Posted on 12 Apr 2019
Black Sea pig iron trade has been quiet this week with slightly lower offers and no new deals anywhere, market sources tell Kallanish.
Offers are at $350/tonne fob Black Sea and $370/t cfr Nola, with more sales expected this month in the US, as sources say this is the only market that is currently buying. Despite the earlier understanding that US buyers are stocked up sufficiently for the next few weeks, regular long-term supply contract shipments will continue. This is in spite of worsening ferrous scrap sentiment, which is somewhat contained by rising iron ore prices, sources say.
Italy remains on the fence, as current offers at $375-385/t cfr are too high for large stockists and portside stocks are sufficient.

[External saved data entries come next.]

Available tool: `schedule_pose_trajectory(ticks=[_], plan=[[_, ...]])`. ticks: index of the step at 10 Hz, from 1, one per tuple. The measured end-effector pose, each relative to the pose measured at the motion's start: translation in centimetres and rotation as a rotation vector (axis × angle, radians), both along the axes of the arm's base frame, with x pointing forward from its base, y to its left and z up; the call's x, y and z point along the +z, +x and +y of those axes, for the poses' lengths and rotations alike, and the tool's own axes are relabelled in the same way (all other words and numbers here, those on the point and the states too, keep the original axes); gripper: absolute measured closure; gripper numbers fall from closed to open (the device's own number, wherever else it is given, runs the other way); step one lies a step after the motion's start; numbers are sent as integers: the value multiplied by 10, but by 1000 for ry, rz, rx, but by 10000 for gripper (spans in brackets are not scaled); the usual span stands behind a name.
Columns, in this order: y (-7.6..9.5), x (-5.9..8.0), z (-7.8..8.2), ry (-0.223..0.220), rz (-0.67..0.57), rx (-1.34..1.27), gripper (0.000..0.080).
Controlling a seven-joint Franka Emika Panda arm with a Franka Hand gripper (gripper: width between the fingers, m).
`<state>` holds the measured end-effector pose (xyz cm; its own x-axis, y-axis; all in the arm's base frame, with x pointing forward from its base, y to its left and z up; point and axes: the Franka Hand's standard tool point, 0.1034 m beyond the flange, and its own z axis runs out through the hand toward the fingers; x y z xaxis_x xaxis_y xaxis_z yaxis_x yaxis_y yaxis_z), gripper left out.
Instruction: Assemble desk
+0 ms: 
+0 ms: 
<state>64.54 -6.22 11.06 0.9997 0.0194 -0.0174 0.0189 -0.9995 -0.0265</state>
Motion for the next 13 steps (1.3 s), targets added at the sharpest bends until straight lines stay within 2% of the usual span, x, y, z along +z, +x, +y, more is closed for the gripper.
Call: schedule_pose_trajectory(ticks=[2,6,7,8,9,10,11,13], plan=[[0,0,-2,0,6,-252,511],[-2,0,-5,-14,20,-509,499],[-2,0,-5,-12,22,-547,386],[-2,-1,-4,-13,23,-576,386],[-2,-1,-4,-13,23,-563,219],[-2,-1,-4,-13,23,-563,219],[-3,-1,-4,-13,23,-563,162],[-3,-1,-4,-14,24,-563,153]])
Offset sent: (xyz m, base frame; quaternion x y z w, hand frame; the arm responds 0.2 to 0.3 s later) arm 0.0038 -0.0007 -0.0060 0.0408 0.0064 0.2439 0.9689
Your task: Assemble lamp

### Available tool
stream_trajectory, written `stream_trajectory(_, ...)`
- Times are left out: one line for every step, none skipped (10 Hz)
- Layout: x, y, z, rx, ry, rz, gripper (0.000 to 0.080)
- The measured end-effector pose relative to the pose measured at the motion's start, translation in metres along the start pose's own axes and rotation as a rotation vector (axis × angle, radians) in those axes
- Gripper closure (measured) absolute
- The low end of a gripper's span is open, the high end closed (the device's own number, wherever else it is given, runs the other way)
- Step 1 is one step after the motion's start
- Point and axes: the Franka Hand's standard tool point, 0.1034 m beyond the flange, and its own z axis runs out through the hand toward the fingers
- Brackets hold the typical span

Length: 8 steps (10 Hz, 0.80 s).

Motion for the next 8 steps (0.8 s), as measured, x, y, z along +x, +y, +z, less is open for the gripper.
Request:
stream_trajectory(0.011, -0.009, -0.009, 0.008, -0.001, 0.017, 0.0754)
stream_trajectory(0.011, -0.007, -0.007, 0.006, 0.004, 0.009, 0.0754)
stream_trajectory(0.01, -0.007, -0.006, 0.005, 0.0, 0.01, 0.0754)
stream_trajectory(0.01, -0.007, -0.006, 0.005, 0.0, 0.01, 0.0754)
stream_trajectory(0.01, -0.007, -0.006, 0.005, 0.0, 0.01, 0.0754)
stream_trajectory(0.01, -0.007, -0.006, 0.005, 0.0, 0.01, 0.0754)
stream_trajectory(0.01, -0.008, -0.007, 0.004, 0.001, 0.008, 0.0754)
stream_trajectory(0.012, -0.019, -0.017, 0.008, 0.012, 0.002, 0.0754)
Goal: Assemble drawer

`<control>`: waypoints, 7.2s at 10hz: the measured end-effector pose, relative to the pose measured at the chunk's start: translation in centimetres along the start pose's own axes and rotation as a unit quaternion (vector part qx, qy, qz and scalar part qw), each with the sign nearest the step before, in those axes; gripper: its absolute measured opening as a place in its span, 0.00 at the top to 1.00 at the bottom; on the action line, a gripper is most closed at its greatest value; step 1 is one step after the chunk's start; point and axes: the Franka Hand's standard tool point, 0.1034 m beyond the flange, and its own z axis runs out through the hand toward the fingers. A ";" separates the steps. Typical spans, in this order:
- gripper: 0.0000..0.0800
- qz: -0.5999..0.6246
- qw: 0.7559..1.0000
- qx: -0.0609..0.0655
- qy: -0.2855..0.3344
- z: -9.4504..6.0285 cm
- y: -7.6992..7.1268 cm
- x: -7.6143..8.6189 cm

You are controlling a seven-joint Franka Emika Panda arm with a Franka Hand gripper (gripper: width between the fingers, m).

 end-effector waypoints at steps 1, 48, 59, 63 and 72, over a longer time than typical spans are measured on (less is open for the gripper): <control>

Several sources note that large arrivals have been missing from the market for almost two months, however, so these stocks are decreasing fast. There are expectations of material arriving from the breakaway Donetsk People's Republic (DPR), but it will not arrive before the beginning of March (see Kallanish 9 April). Total dispatches of DPR's pig iron from Novorossiysk in April are around 150,000t.
Some sources say there are expectations of increased tonnages from Russia as upgrades at one major mill may result in higher pig iron volumes available for export. Some traders deny this, however, noting that they are not expecting an increased tonnage of Russian-origin offers.